Forming the Company & Structure - part of starting a company

This is the fourth article in the series. If you just started reading this article, you may want to read the others as well.  They are in the archives and can be retrieved. 

The topic for this discussion is generation of the business entity you are about to create.  Keep in mind, I have discussed that you must have resources to survive personally for a prolonged period.  Don’t start a company when you do not have any means of financial support.  DO NOT think you will draw a salary soon.  It is not likely to happen!

In starting the technology based business, which comes first, the Company or the Technology?  It is a bit like the chicken and egg story; it really doesn’t matter.  You can create the company and fill it with technology; even it is years later.  You can find technology and create the company overnight (or in a few days).  Either option can be made to work. 

The more important issue to resolve is the type of structure you want the business to have; a Corporation, a Limited Liability Company, or some other structure.   These structures are defined as below by www.investorwords.com :

Corporation:  “The most common form of business organization, and one which is chartered by a state and given many legal rights as an entity separate from its owners. This form of business is characterized by the limited liability of its owners, the issuance of shares of easily transferable stock, and existence as a going concern. The process of becoming a corporation, call incorporation, gives the company separate legal standing from its owners and protects those owners from being personally liable in the event that the company is sued (a condition known as limited liability). Incorporation also provides companies with a more flexible way to manage their ownership structure. In addition, there are different tax implications for corporations, although these can be both advantageous and disadvantageous. In these respects, corporations differ from sole proprietorships and limited partnerships.”

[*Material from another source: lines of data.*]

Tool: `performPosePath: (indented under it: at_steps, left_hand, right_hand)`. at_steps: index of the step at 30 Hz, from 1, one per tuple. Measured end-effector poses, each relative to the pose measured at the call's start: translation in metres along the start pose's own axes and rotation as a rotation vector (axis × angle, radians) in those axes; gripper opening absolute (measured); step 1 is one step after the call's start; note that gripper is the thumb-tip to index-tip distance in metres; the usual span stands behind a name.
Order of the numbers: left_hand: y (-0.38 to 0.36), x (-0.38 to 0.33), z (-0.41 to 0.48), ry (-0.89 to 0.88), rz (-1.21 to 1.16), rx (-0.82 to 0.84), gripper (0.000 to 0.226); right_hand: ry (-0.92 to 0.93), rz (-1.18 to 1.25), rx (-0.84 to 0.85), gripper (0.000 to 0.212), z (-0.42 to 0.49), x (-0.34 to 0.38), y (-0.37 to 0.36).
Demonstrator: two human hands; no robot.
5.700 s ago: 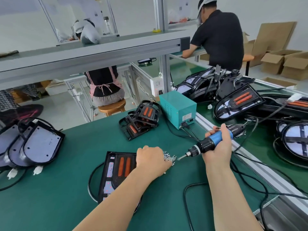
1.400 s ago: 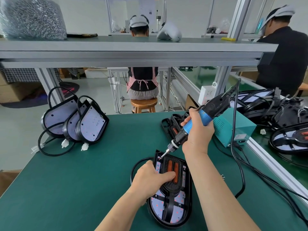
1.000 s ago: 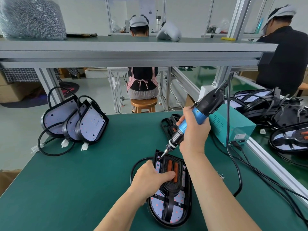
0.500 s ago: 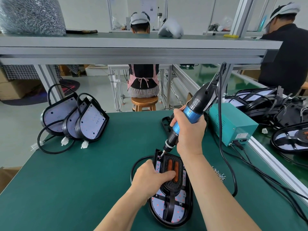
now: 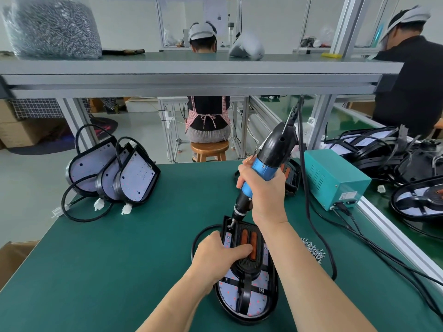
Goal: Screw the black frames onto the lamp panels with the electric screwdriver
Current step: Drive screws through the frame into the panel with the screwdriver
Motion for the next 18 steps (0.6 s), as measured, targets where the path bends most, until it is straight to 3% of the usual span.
performPosePath:
  at_steps: [4, 9, 18]
  left_hand:
    - [-0.001, 0.003, 0.0, 0.026, -0.017, 0.01, 0.081]
    - [-0.001, 0.003, 0.0, 0.058, -0.036, 0.043, 0.075]
    - [0.0, 0.004, 0.0, 0.051, -0.027, 0.071, 0.069]
  right_hand:
    - [-0.034, 0.003, -0.073, 0.012, 0.001, -0.003, 0.013]
    - [-0.091, 0.09, -0.142, 0.029, 0.004, -0.002, 0.024]
    - [-0.092, 0.369, -0.346, 0.012, 0.017, 0.018, 0.062]
Point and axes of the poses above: each hand's wrist, its own z-axis towards the middle knuckle, its own y-axis out of the back of the hand, x = y × z, the point moved 8 cm from there along z, towards the middle knuckle, and after that the axes turned 2 degrees about y, right-handed, at the moved point
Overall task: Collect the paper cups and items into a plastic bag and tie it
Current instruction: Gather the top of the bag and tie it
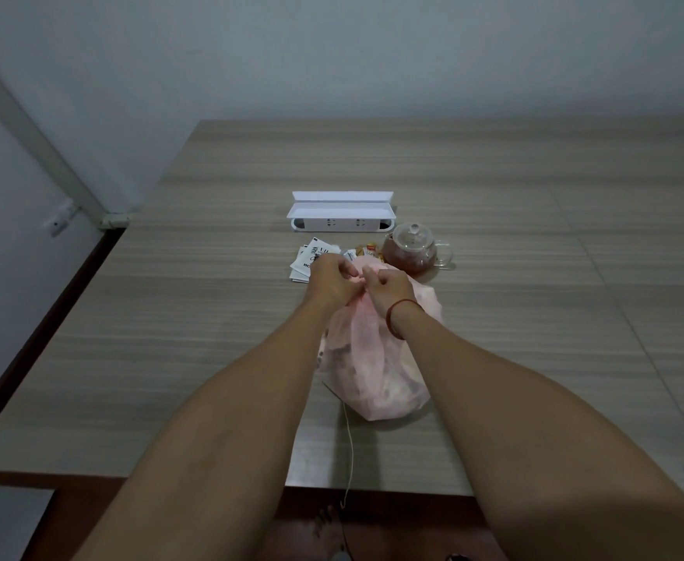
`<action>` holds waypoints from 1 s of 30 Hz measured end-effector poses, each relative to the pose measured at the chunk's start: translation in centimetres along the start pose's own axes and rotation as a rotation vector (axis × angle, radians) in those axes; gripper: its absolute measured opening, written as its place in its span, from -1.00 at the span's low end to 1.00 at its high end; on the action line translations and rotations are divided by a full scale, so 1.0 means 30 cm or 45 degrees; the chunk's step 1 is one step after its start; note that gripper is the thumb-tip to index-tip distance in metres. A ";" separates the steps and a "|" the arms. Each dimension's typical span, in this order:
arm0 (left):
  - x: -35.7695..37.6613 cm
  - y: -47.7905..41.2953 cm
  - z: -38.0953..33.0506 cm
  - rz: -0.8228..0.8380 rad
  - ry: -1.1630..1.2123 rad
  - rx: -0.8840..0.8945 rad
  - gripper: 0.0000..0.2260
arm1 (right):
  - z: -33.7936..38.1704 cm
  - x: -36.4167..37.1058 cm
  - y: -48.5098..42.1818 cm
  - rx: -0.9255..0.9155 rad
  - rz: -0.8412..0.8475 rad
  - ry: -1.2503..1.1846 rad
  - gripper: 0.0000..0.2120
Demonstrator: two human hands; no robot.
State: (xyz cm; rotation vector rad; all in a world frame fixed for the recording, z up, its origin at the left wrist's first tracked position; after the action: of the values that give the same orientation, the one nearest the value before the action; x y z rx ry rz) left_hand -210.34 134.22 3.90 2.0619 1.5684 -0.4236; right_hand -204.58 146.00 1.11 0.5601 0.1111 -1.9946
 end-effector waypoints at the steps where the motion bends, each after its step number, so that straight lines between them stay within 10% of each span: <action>1: -0.001 0.000 -0.006 -0.048 -0.083 0.020 -0.72 | 0.003 -0.003 0.004 -0.004 -0.008 0.022 -0.52; 12: 0.023 0.011 -0.002 -0.073 -0.325 -0.014 -0.80 | 0.065 -0.002 0.003 -0.173 -0.057 -0.030 -0.46; 22: 0.050 0.057 0.117 0.280 0.832 -0.548 -0.85 | 0.009 -0.016 0.006 -0.002 -0.149 -0.089 -0.55; 30: -0.016 0.052 0.192 -0.074 0.717 -0.687 -0.80 | -0.053 -0.011 0.040 0.200 -0.225 -0.092 -0.55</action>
State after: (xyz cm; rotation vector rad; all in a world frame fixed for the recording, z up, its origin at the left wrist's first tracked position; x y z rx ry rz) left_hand -208.66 130.25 -0.26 1.7803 1.7936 0.5616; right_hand -202.88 146.21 0.03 0.5948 -0.0427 -2.2065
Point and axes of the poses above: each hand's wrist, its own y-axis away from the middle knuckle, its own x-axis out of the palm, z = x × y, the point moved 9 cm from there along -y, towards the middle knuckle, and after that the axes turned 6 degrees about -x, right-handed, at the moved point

Limited Liability Company: Often abbreviated as an LLC. “A type of company, authorized only in certain states, whose owners and managers receive the limited liability and (usually) tax benefits of an S Corporation without having to conform to the S corporation restrictions.”  

There are many to several structural aspects which are available for the business and the best way to select the right one is with a good discussion with your attorney or accountant.  The choices between limited company or a corporation have a lot to do with taxes, payout of cash, and ownership.  There are pluses and minuses for each and you need to weigh the differences depending where your needs are in the future.  I have always been associated with companies which are C corporations.  As defined in Wikipedia:

A C corporation is a corporation in the United States that, for Federal income tax purposes, is taxed under 26 U.S.C. § 11 and Subchapter C (26 U.S.C. § 301 et seq.) of Chapter 1 of the Internal Revenue Code.  Most major companies (and many smaller companies) are treated as C corporations for Federal income tax purposes.

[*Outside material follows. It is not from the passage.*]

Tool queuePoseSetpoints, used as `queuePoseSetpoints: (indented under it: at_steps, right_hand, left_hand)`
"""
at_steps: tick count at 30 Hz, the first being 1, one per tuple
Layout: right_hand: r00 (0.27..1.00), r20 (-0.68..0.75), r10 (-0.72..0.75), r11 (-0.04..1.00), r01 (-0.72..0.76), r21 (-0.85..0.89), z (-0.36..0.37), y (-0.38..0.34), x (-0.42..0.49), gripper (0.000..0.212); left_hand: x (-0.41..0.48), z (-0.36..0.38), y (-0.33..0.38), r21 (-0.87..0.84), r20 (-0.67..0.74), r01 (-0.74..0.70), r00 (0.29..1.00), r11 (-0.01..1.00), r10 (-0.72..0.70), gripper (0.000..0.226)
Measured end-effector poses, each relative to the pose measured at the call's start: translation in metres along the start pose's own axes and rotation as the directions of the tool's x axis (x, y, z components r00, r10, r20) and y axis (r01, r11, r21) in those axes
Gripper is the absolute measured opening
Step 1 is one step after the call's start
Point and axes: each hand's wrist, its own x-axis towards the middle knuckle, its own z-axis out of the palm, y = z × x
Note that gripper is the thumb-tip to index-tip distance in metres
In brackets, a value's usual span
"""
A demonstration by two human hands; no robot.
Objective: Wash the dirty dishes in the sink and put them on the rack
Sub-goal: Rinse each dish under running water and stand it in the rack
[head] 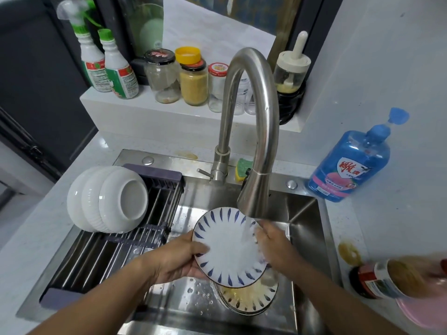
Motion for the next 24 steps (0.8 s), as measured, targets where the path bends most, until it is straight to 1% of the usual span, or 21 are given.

The income of a C corporation is double taxed, whereas the income of an S corporation (with a few exceptions) is not taxed at the entity. The income, or loss, is applied, Pro Rata, to each Shareholder and appears on their tax return as Schedule E income/(loss).

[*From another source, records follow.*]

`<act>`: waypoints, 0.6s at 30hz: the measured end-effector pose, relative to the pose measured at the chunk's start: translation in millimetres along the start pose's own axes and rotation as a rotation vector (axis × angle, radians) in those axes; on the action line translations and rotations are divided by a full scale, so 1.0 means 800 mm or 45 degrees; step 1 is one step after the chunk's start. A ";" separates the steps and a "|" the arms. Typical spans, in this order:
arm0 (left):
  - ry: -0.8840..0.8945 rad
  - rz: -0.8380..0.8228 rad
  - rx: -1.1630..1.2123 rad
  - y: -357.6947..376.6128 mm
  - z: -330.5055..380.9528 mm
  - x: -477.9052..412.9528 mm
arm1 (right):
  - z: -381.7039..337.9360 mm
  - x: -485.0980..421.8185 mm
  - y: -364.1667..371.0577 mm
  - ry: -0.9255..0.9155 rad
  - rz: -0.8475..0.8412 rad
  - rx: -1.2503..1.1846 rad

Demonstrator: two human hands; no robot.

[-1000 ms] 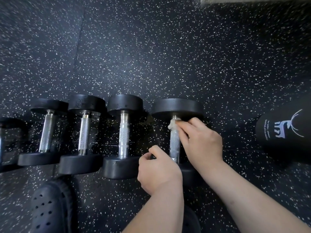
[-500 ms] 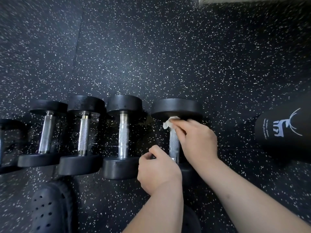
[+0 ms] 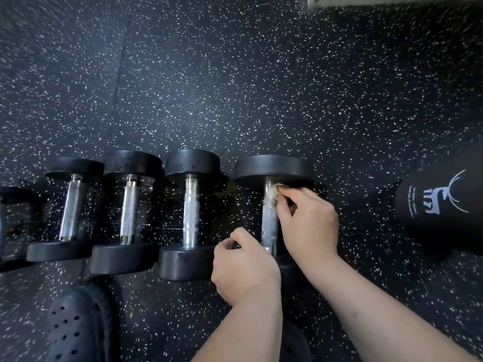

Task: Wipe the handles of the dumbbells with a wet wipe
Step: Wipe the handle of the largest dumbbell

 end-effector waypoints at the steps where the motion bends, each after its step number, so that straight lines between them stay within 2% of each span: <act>1: 0.004 0.002 0.001 0.000 0.000 0.000 | -0.003 0.000 -0.002 0.019 -0.009 -0.019; 6: 0.022 0.018 -0.003 0.001 0.001 0.001 | -0.012 -0.004 -0.005 0.089 -0.069 0.037; 9: 0.018 0.018 0.003 0.000 0.001 0.002 | -0.004 -0.008 -0.002 0.243 -0.089 0.014; 15: 0.026 0.033 -0.016 -0.001 0.002 0.001 | -0.001 -0.017 0.005 0.491 -0.215 -0.242; 18: 0.025 0.029 -0.023 -0.001 0.001 0.001 | -0.004 -0.015 0.008 0.617 -0.166 -0.386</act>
Point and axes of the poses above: each hand's wrist, its own x-axis away from the middle knuckle, its own y-axis out of the palm, z = x × y, the point moved 1 cm from there along -x, towards the middle knuckle, and after that the axes turned 14 degrees about -y, right-handed, at the moved point
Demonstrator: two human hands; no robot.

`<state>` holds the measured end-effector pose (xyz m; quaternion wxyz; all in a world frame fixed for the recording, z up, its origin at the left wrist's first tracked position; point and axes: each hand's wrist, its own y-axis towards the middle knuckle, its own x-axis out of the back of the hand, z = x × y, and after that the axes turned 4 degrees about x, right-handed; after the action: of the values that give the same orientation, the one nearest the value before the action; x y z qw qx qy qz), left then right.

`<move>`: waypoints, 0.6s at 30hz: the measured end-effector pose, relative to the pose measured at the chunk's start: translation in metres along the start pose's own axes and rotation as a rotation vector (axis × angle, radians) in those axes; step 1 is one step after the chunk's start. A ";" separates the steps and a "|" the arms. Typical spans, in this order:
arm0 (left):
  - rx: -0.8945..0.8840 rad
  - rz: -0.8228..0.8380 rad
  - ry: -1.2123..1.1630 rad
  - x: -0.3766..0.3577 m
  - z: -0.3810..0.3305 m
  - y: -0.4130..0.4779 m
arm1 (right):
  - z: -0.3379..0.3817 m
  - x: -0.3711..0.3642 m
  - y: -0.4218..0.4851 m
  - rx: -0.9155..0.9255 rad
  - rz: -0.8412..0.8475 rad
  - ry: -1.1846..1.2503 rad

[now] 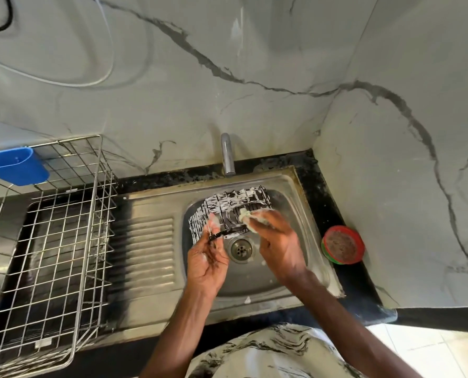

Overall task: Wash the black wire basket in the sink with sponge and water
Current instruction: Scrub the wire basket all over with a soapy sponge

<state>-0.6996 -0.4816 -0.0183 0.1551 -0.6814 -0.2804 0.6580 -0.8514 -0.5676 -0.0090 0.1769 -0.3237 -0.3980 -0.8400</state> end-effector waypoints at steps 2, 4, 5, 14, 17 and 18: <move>-0.011 -0.028 0.019 0.003 -0.001 0.000 | -0.024 0.005 -0.002 0.008 -0.102 -0.052; -0.012 -0.068 0.050 0.003 0.002 -0.002 | -0.041 0.010 -0.002 -0.009 -0.190 -0.071; -0.013 -0.081 0.053 0.002 0.004 -0.003 | -0.044 0.011 -0.003 -0.042 -0.222 -0.070; 0.009 -0.035 -0.027 0.004 -0.011 -0.004 | -0.042 0.016 -0.003 -0.638 0.074 0.588; 0.005 0.040 -0.035 0.002 -0.018 -0.004 | -0.036 0.018 0.002 -0.650 0.101 0.673; 0.010 0.022 -0.033 -0.001 -0.020 -0.005 | -0.032 0.018 0.004 -0.653 0.093 0.627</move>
<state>-0.6812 -0.4755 -0.0128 0.1470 -0.6728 -0.2720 0.6721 -0.8749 -0.5964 -0.0096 0.2150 -0.1102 -0.0245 -0.9701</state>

Unlike corporations treated as S corporations, a corporation may qualify as a C corporation without regard to any limit on the number of shareholders, foreign or domestic.

The C Corporation has been the structure desired by the funding sponsors affiliated with nearly all of the companies I have had an involvement.  A C Corporation is registered with a state (Delaware for example) by filing the appropriate documents.  There is a filing fee.  You can work with an attorney to file the forms and your counsel will generate all the paperwork associated with the company creation.  I have gone through the process without legal assistance, but would not recommend it to someone just starting out.  There will be associated costs of as little as a few hundred dollars to more than a thousand.  It depends on the complexity you want to add, what your counsel does, and the billing rate.  ASK the billing rate before you start and get an estimated total cost.  Why suffer sticker shock!

You will need to obtain a tax ID code from the IRS.  A corporation is like having a separate person to account for with respect to the state and federal government.  The corporation will have regular tax and reporting obligations even it has no source of revenues.  You will need to request an EIN number from the IRS; this is like a SSN for a company.  The EIN is to be your Tax ID for all future filings.  Your legal or finance advisor can help obtain the EIN and help with all of future filings.  I do not recommend that you try managing the filings yourself.  You are likely to get notes from the state or IRS telling you missed dates, the estimated tax or paid taxes are not correct, or other notes not so pleasant.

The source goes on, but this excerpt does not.